Характером Кирила и Николай были схожи: спокойные мужики, несуетливые, малоразговорчивые. Оба по четыре года отсидели за партами у Марьямова (теперь он заведовал школой-интернатом в райцентре), после чего пошли пастушить в бригаду отца, по сути, покинули Ому, жили в тайге. Все россказни о брате отца, Павле Касымове, которого они довольно смутно помнили, представлялись им вымыслом чистой воды. И не зря Кирила в прошлый свой заезд к Леону, уже после того как осенью Архангел и Голышев нашли в тайге их бригаду и геолог допытывался у старого Матвея, что он знает о самородках, которые находил когда-то его брат, — не зря после этого Кирила за ужином в избушке Леона сказал, недоуменно пожав плечами:
— Зачем пустой ветер геологи ищут? И ты, Сохатый, пустой ветер искал, только люди ваши напрасно погибли. Я видел, какими вы из тайги вернулись. Учитель наш крепко плакал, а ты совсем как помешанный был. Потом учитель сказал нам в классе, что Павел Касымов сказку придумал, а вы поверили. Мы вот двадцать лет ходим за оленями — никогда желтый камень в своей тайге не видали.
— Я не витал, ты не витал, гиолог не витал — брат Павел витал, — не согласился с ним Матвей, говоривший по-русски далеко не так чисто, как его сыновья. — Почему тагда Павел такой богатый бил, деньга много-много под замок держал? Где такой деньга брал?
— А черт его знает, где брал, — повел плечом Кирила. И сказал отцу: — Ты сам говорил: он хитрый был, жадный был, а пушнины много сдавал.
— Эта савсе-ем другой де-ела! — нараспев протянул Матвей. — Кагда у ниго кривой глаз стал, он бросал охота. Только на кафер лежал, трюбка курил, петифон плястинка слюшал, жина и два дочка ногой топал: «Рапотай, рапотай, стерьва!» Дочка рапотай, жина рапотай: дрова рупил, печка топил, сто пирина мягкий делал. Павел только пирина валялся, плястинка слюшал, табак — пых-пых! — паталёк пускал! — старый Матвей напыжился раздул щеки, запрокинул голову и часто запыхкал, показывая, как покуривал, возлежа на ковре и на перинах, его брат Павел.
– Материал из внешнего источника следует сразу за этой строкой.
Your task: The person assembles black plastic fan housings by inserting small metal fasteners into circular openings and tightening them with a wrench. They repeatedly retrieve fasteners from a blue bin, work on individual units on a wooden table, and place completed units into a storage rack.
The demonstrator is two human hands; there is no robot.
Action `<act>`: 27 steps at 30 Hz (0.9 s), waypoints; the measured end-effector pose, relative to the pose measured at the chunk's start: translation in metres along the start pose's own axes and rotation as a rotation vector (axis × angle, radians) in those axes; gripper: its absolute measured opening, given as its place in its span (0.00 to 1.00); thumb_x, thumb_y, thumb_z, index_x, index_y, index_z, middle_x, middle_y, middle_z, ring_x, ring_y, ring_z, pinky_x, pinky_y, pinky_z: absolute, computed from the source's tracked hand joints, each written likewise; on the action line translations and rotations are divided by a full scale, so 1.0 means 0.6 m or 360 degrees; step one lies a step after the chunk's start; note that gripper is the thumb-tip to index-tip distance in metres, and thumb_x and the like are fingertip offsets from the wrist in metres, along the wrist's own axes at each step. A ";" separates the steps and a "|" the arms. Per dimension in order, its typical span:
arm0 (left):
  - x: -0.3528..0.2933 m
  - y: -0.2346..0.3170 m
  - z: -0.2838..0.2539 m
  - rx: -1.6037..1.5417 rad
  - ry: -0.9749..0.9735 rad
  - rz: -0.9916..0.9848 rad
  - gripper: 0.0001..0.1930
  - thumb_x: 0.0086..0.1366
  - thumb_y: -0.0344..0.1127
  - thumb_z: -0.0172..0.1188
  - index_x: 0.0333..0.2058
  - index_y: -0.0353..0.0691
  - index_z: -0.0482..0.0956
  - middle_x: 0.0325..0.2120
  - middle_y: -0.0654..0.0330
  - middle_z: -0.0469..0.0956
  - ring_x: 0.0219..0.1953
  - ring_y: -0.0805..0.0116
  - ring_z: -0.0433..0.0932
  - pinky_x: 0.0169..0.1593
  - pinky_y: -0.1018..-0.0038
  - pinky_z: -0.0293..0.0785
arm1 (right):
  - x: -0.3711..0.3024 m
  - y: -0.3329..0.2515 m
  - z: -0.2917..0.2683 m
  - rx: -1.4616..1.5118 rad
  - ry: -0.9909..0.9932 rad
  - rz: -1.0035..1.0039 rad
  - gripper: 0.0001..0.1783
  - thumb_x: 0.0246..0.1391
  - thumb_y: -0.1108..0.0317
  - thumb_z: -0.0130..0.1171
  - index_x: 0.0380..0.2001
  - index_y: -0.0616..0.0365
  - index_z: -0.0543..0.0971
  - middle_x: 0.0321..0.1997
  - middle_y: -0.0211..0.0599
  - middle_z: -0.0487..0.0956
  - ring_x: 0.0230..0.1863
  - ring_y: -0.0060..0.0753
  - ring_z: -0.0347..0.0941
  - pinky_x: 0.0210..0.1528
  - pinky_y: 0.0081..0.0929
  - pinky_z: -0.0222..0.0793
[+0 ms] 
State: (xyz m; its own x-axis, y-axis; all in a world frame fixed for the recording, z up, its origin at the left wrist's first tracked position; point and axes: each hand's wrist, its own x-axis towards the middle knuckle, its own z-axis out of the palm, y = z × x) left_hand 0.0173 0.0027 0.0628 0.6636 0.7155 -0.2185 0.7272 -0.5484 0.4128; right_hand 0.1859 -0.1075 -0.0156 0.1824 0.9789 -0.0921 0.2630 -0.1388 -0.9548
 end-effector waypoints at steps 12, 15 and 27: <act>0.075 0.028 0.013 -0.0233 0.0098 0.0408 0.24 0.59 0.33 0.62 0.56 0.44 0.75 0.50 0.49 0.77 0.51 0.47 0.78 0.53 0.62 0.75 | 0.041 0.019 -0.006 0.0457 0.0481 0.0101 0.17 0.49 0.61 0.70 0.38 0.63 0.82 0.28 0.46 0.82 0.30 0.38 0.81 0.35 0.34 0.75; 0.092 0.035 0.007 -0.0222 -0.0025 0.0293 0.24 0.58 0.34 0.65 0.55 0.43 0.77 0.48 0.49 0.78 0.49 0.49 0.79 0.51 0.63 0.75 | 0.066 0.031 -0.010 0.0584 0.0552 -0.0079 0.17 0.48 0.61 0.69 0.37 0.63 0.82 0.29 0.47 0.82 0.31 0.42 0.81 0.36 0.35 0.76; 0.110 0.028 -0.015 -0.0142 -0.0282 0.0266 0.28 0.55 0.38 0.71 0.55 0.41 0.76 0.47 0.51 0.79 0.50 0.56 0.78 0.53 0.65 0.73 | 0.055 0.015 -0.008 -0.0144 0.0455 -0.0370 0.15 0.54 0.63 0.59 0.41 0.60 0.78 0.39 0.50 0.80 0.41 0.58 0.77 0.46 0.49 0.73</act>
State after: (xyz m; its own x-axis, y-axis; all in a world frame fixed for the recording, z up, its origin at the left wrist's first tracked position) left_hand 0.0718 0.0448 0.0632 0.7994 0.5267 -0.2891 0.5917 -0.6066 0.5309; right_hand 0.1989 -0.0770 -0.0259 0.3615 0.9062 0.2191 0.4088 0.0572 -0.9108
Старик всех рассмешил, и младший сын его, Николай, низкорослый, однако кряжистый детинушка с такими широкими черными бровями, что они захватили треть его лба, сказал, продолжая посмеиваться и утирать одновременно полотенцем багровое лицо, разопревшее до пота от горячего чая:
— Ай-ай, как перин жалко! Сто больших перин один огань сожрал! Лучше бы патефон с пластинкой сгорели, не сделались бы: врагами наши сестры двоюродные. — И, не убирая с губ улыбки, стал объяснять Леону то, что, видимо, знали остальные: — Я зимой за продуктами в Ому ездил. Распряг дома оленей — первым делом в баню пошел. Иду в баню — Александру с мужем встречаю: «Как живешь, сестрица? — спрашиваю. — Может, вы уже с Любашей помирились?» — «Нет, — говорит, — не помирюсь, пока пластинку к патефону не отдаст». Иду из бани — Любашу с мужем встречаю, «Как живешь, сестрица? — спрашиваю. — Почему это вы с Александрой до сих пор не помиритесь?» — «Помирюсь, — говорит, — если она патефон к моей пластинке отдаст».